### [Action item]
The pictures in the data below are to be omitted; all else must be duplicated exactly.

### [Dataset section]
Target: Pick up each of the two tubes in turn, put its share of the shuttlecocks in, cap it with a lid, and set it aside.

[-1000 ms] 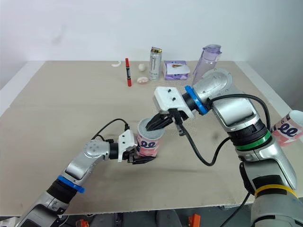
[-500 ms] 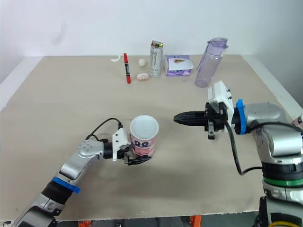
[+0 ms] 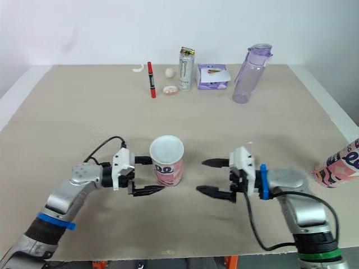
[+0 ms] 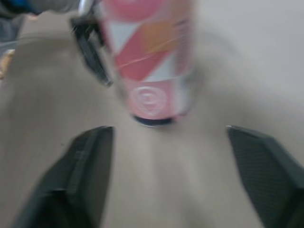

### [Response to this task]
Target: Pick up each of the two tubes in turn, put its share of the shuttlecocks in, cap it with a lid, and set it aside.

[-1000 ms] 
[-500 ms] 
[+0 ms] 
[+0 ms] 

The full output has been given.